## [Activity]
An exact copy of all the data is needed, with every picture left out.

## [Dataset excerpt]
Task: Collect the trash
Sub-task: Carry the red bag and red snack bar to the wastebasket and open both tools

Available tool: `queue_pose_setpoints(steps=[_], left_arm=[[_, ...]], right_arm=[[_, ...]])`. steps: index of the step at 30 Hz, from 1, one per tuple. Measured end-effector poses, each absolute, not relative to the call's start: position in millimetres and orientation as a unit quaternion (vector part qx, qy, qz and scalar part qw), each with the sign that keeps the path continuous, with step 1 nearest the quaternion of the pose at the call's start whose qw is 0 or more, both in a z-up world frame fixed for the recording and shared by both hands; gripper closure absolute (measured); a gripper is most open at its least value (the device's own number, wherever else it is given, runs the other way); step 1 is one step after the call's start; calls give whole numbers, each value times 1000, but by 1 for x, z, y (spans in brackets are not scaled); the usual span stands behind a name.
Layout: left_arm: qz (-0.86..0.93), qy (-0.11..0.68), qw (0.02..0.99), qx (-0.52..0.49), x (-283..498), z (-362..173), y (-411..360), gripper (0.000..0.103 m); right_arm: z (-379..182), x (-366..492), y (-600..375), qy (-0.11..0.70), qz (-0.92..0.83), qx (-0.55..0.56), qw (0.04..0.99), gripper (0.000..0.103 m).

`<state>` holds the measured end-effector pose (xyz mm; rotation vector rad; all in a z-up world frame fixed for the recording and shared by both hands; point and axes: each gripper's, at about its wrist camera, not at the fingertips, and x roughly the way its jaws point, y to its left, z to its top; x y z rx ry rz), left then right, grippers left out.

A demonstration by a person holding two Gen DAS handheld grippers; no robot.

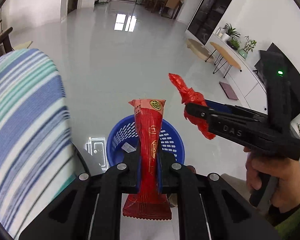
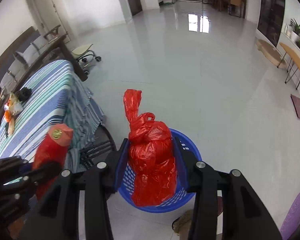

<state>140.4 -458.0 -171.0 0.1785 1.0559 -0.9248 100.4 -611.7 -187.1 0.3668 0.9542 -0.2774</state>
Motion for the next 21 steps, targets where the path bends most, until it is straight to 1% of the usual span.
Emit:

## [Task solution]
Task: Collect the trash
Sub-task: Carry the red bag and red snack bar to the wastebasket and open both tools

Available tool: `queue_pose_setpoints(steps=[_], left_arm=[[_, ...]], right_arm=[[_, ...]])`. steps: index of the step at 30 Hz, from 1, one per tuple. Measured end-effector poses, each absolute, not relative to the call's start: position in millimetres and orientation as a unit quaternion (vector part qx, qy, qz and scalar part qw), each with the sign that keeps the path continuous, with step 1 nearest the quaternion of the pose at the call's start whose qw is 0 or more, both in a z-up world frame fixed for the recording and shared by both hands; gripper closure absolute (measured); a gripper is most open at its least value (the device's own number, wherever else it is given, runs the other way); step 1 is one step after the call's start; calls give whole numbers, each value times 1000, but by 1 for x, z, y (spans in brackets are not scaled); the usual span stands behind a name.
Layout: left_arm: qz (-0.86..0.93), qy (-0.11..0.68), qw (0.02..0.99), qx (-0.52..0.49), x (-283..498), z (-362..173), y (-411..360), gripper (0.000..0.103 m); right_arm: z (-379..182), x (-366..492), y (-600..375), qy (-0.11..0.70), qz (-0.92..0.83), qx (-0.55..0.56), qw (0.04..0.99), gripper (0.000..0.103 m).

`<state>` holds the measured end-effector pose (xyz mm; rotation vector rad; all in a z-up world frame fixed for the recording and shared by both hands; point and axes: each gripper's, at about its wrist camera, not at the fingertips, and x roughly the way its jaws point, y to its left, z to its top; x y z rx ry rz), left then right, grippers left out.

A demonstration by a person holding two Gen DAS handheld grippers; no robot.


<state>140.4 -458.0 -171.0 0.1785 1.0559 -0.9248 100.4 -611.7 -187.1 0.3668 0.9542 -0.2774</state>
Motion for the next 21 steps, targets where the path bends most, until it is straight to 1% of the usual span.
Emit:

This output requires nothing more.